Christian Watson’s “welcome to the NFL moment” couldn’t have gone much worse.
The book on Watson prior to the draft was pretty simple: great athleticism, electrifying speed, suspect hands. We got to see all three on his very first NFL play as Watson blazed past Patrick Peterson and found himself all alone in the Minnesota secondary, then soon found himself in an even lonelier position as the man on the receiving end of a 70-yard stare from Aaron Rodgers.
It’s both a pun and an accurate description of what happened: Watson had the perfect chance to showcase his dazzling physical tools, but he dropped the ball.
But now that that’s out of the way, how bad was Watson’s debut, really? It’s true that he should very likely have added a 75-yard touchdown to his stat line, but how does finishing with two catches for 34 yards compare to other noteworthy high draft picks?
Pretty well, actually. Dating back to when they selected James Lofton sixth overall in 1978, the Packers have taken 11 receivers in the first or second round of the NFL Draft, and Watson’s 34-yard debut actually surpasses all but two of them.

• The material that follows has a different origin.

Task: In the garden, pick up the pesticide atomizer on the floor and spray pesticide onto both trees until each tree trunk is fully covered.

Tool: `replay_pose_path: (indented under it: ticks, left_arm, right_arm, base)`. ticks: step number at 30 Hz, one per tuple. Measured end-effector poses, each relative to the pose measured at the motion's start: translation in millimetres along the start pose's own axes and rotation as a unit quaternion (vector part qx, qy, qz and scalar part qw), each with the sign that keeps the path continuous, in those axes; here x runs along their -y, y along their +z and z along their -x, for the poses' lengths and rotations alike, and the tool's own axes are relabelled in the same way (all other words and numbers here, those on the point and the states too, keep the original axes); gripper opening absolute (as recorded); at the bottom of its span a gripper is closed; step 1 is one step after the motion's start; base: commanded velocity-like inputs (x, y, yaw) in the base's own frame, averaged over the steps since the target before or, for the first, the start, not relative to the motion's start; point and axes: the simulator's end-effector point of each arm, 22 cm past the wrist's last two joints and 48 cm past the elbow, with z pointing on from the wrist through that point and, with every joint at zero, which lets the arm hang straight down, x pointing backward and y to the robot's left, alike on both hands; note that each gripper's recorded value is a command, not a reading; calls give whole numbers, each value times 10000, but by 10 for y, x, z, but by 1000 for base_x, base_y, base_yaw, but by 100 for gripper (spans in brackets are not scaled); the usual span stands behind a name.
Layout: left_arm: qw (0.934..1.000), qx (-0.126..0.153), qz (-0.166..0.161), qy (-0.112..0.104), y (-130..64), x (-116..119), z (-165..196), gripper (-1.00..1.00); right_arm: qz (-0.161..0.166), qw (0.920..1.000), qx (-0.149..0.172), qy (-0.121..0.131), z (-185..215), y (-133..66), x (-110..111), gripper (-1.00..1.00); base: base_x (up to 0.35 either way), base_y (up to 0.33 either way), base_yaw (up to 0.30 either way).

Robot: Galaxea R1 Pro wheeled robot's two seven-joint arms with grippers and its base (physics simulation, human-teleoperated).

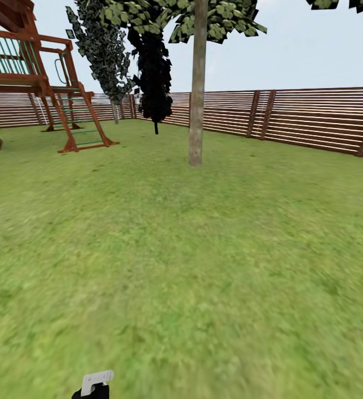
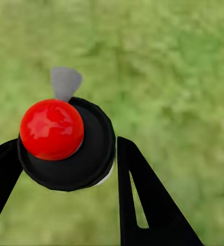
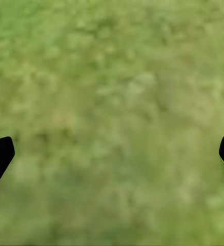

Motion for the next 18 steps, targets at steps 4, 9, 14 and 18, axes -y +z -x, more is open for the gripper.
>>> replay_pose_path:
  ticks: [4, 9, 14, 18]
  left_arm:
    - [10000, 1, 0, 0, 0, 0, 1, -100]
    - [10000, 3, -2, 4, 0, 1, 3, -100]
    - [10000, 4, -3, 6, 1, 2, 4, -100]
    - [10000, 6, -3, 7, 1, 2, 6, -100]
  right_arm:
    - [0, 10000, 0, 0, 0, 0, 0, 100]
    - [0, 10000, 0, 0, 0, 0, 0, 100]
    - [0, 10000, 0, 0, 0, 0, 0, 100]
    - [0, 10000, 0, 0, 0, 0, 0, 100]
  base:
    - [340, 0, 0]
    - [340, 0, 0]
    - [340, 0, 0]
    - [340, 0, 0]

Only Randall Cobb and Javon Walker (with 35 and 56 yards, respectively) put up better yardage totals than Watson; they’re also the only two on the list to score a touchdown in their debut. (Cobb actually scored twice, including his 108-yard kickoff return for a touchdown.) And those are the guys that outperformed Watson. Things could have been a lot worse!
For instance, Davante Adams, Jordy Nelson, and Sterling Sharpe combined for a grand total of zero catches in their rookie debuts. Add Greg Jennings to that list and the total swells to one catch for five yards. Toss in Hall of Famer James Lofton and we’re up to two catches for 15 yards. Slow starts, in short, are the rule, not the exception.

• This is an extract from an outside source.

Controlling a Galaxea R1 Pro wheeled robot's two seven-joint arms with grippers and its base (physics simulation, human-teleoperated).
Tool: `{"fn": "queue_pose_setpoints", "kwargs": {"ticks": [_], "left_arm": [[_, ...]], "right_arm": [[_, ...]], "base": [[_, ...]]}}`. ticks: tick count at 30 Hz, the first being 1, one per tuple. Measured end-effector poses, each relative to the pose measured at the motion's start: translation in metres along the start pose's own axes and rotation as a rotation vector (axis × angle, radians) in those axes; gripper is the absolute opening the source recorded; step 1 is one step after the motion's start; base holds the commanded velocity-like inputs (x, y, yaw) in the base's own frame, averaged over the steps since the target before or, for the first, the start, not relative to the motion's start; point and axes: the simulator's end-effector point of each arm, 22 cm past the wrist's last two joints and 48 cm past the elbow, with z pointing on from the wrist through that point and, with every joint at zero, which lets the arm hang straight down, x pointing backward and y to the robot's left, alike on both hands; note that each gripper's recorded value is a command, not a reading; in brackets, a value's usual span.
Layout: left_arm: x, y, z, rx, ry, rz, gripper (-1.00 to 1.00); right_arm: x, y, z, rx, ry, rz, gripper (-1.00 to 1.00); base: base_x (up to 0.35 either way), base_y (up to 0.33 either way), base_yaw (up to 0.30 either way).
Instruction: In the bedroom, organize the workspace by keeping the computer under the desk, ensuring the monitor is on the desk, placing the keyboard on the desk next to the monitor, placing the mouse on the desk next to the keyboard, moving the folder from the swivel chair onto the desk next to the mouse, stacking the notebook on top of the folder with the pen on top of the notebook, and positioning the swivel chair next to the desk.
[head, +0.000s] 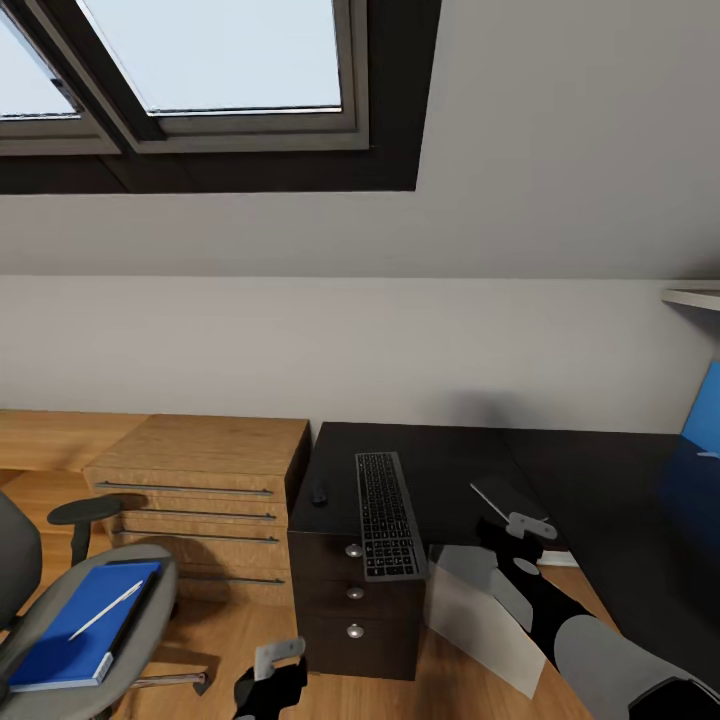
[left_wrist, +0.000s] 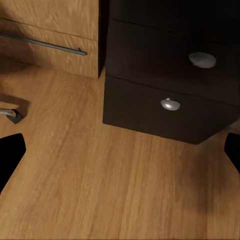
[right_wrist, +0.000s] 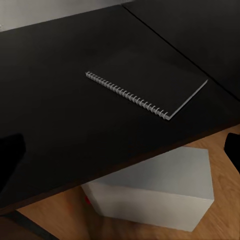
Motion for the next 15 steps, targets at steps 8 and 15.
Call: {"fn": "queue_pose_setpoints", "kwargs": {"ticks": [8,15], "left_arm": [[-0.055,-0.019,0.009,0.025,-0.093,-0.018,1.00],[-0.119,-0.048,0.020,0.060,-0.107,0.000,1.00]], "right_arm": [[-0.001,-0.003,0.001,0.005,0.002,0.000,1.00],[-0.020,-0.010,0.008,0.019,-0.012,-0.002,1.00]], "base": [[0.000,0.000,0.000],[0.000,0.000,0.000]]}}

But if the “didn’t produce in his first NFL game” crew sounds bad, it could, once again, be worse. For one reason or another, three of the Packers’ highly drafted receivers on our list didn’t even make it into the active lineup in Week 1. 2001 second-round pick Robert Ferguson is the worst of that lot; too raw to put onto the field, Ferguson was only active for a single game that season.
Watson’s Week 1 was by no means outstanding and his drop all but assured that his quarterback wouldn’t be looking his way for the rest of the afternoon. But if we’re counting his performance as a bad one, we should remember that a lot of highly drafted receivers in Packers history have been just as bad, if not worse — and that’s if they made it to the field at all.